:: What is expected ::
A verbatim repeat of the lines below is required, with the pictures removed.

Recorded information: Begin

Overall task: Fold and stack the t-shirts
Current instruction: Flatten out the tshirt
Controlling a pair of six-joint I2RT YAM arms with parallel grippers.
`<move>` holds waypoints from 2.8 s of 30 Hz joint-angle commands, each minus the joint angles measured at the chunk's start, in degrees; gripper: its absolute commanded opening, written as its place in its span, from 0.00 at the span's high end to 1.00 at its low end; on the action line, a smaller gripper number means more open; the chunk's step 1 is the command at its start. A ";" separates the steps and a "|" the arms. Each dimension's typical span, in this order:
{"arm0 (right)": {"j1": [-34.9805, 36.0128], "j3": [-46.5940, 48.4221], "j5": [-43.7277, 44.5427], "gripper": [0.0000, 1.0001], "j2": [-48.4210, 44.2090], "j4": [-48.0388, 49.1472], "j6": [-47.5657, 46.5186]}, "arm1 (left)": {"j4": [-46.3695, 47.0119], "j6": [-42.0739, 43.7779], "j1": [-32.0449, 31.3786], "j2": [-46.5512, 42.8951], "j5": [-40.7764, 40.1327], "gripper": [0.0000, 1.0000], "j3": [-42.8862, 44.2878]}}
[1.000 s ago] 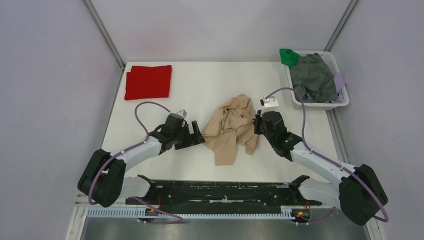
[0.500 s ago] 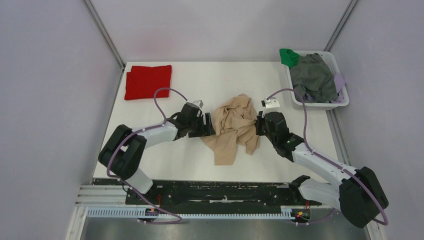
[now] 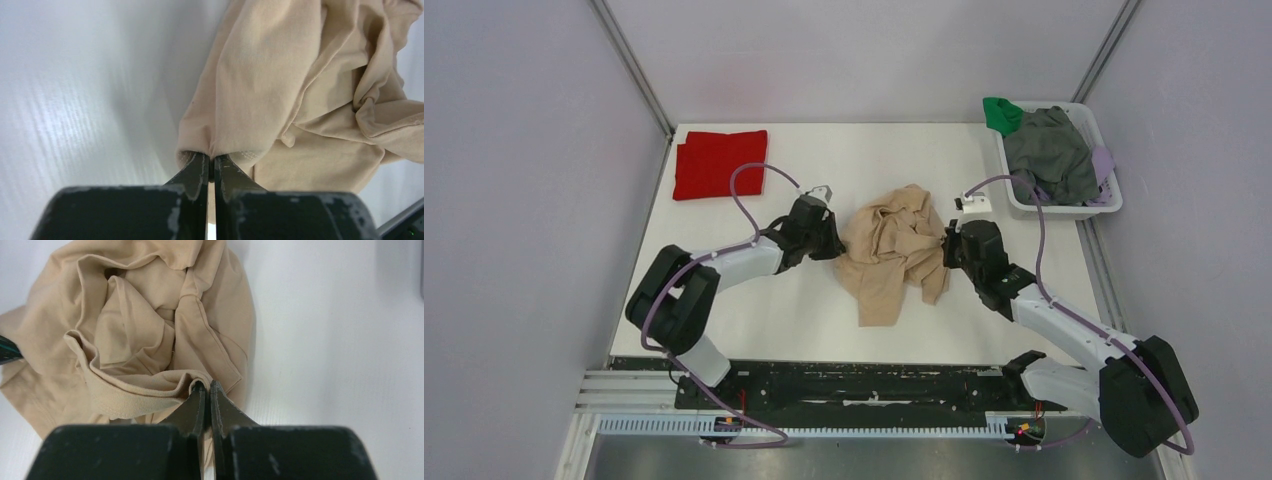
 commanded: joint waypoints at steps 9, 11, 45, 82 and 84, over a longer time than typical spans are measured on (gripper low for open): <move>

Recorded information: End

:: Solved problem ::
Overall task: Fold and stack the t-shirts
Current instruction: Flatten out the tshirt
Controlling a pair of six-joint I2RT YAM arms with parallel grippers.
`<move>` holds waypoints from 2.8 s of 30 Hz joint-angle commands, each minus the joint angles measured at the chunk's start, in degrees; gripper: its absolute commanded opening, written as its place in its span, from 0.00 at the span's high end to 1.00 at its low end; on the action line, a smaller gripper number means more open; the chunk's step 1 is the command at its start. A ";" separates the steps and a "|" the arms. Each dimension's typical span, in this order:
{"arm0 (right)": {"j1": [-34.9805, 36.0128], "j3": [-46.5940, 48.4221], "j5": [-43.7277, 44.5427], "gripper": [0.0000, 1.0001], "j2": [-48.4210, 44.2090], "j4": [-48.0388, 49.1472], "j6": [-47.5657, 46.5186]}, "arm1 (left)": {"j4": [-46.3695, 47.0119], "j6": [-42.0739, 43.7779], "j1": [-32.0449, 31.3786], "j2": [-46.5512, 42.8951], "j5": [-40.7764, 40.1327], "gripper": [0.0000, 1.0000], "j3": [-42.8862, 44.2878]}}
[1.000 s ago] 
[0.500 s ago] 
[now] 
 commanded: joint waypoints at steps 9, 11, 45, 82 and 84, over a longer time than typical spans are measured on (gripper low for open): <move>

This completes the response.